─── Exercise material

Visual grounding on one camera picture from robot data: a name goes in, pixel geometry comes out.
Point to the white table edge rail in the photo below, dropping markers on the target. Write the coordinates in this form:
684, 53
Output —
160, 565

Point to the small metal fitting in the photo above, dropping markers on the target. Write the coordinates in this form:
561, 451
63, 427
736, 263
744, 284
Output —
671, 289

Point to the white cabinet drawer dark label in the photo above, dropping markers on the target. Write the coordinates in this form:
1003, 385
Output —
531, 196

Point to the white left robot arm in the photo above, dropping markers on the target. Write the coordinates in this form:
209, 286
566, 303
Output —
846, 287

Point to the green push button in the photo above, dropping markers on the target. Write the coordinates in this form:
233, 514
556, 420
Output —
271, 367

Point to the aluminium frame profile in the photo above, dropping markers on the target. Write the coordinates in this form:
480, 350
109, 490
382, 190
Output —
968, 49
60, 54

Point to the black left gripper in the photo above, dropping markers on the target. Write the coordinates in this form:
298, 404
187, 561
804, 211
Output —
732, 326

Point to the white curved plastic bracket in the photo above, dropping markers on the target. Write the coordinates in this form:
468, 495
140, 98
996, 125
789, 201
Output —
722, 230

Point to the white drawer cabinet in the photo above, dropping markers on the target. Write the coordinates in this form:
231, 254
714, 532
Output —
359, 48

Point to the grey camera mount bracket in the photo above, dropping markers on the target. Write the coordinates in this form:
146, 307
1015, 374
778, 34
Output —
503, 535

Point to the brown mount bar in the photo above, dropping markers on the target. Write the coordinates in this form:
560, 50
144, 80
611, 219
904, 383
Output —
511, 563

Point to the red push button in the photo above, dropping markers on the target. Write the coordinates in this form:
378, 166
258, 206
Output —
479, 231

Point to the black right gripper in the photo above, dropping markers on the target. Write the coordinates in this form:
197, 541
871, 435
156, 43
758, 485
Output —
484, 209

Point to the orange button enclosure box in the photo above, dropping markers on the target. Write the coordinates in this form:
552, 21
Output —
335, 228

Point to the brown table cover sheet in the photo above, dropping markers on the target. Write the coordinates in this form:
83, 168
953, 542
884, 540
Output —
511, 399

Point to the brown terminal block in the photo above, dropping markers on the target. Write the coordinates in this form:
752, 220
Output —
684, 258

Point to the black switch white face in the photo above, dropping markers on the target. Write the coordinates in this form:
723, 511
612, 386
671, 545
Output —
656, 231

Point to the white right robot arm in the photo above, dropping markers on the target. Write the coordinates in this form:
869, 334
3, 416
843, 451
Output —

──────

Required action:
Filter the data above by the word "push" and copy every line that matches.

Written response:
Point to the green push button in the photo above, dropping markers on the target. Write the coordinates in this form:
Point to the red push button in the photo above, dropping markers on the target. Write the coordinates in this form:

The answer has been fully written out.